There will be some limitations to the study. The anesthetist manually enters certain data in the anesthesia information management system, which should be taken into account when interpreting the results. Studies reporting on the incidence of residual neuromuscular blockade typically measure the TOF ratio upon arrival to the postanesthesia care unit. As this approach would require the presence of investigators in all departments at all times throughout the study period, it was not possible in our study. Instead, we chose to use the data that were readily available from the anesthesia information system, namely, the last recorded TOF ratio in the operating room. For this reason, we will not obtain data on this secondary outcome for patients without monitoring with a nerve stimulator. Finally, we did not design the study to assess the effect of the e-learning module at the individual participant level, but rather at the levels of each department, as a whole.
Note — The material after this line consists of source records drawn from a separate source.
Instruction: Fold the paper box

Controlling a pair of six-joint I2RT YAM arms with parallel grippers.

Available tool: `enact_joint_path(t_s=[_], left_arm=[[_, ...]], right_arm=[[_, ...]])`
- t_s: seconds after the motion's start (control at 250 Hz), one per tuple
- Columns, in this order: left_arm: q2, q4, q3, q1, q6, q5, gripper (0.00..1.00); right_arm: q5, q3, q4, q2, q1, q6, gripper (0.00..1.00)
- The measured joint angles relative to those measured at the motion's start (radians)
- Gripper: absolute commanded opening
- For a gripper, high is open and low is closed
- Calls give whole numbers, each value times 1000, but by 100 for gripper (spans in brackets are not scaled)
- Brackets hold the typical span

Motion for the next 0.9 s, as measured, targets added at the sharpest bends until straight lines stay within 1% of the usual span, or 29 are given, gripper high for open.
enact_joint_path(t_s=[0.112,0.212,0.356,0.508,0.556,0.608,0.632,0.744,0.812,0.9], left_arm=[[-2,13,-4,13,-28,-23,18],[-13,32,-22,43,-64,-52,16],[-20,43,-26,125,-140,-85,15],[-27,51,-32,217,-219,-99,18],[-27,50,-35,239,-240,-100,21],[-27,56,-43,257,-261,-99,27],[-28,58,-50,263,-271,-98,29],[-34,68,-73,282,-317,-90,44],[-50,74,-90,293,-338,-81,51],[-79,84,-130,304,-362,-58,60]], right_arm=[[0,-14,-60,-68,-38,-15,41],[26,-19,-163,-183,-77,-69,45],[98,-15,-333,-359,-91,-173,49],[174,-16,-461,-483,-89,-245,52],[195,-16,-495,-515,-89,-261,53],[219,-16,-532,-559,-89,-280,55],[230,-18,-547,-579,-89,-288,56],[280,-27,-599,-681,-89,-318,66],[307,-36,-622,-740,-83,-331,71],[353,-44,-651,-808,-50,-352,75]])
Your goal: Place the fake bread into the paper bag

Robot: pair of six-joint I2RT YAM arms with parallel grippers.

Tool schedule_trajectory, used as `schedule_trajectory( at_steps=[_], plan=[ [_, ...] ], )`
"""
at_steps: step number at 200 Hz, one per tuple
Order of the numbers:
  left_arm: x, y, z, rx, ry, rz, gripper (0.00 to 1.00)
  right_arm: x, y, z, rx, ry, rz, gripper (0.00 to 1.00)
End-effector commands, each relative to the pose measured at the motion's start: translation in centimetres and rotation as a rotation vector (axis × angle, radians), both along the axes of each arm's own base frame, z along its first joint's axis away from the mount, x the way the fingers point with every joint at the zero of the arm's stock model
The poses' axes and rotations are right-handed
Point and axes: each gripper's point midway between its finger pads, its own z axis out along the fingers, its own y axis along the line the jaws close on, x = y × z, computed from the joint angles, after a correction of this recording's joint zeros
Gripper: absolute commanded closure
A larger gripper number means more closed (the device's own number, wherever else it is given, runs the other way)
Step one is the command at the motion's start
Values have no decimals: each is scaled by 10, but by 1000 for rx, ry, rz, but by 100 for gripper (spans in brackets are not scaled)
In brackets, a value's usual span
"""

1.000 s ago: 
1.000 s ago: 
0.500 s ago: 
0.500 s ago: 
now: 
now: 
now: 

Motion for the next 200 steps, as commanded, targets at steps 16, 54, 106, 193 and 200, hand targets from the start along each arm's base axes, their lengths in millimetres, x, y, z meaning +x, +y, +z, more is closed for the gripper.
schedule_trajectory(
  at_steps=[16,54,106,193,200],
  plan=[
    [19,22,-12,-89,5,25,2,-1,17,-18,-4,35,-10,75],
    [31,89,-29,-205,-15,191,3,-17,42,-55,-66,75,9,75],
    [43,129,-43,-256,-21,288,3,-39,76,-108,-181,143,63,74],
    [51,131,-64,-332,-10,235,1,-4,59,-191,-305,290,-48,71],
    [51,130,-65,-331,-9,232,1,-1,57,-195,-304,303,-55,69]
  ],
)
However, if possible with the data obtained, the former will described in a secondary analysis.

Perspectives

One of the advantages of Web-based learning, such as an e-learning module, is that participant numbers can be increased with only small expenses [29]. If the e-learning module proves effective in increasing the use of neuromuscular monitoring, it may be implemented in all Danish anesthesia departments or in the training of anesthesiologists and nurse anesthetists both nationally and internationally.

In conclusion, with a dataset consisting of thousands of general anesthesia procedures, the INVERT study will thoroughly assess whether an e-learning module can increase anesthetists’ use of neuromuscular monitoring.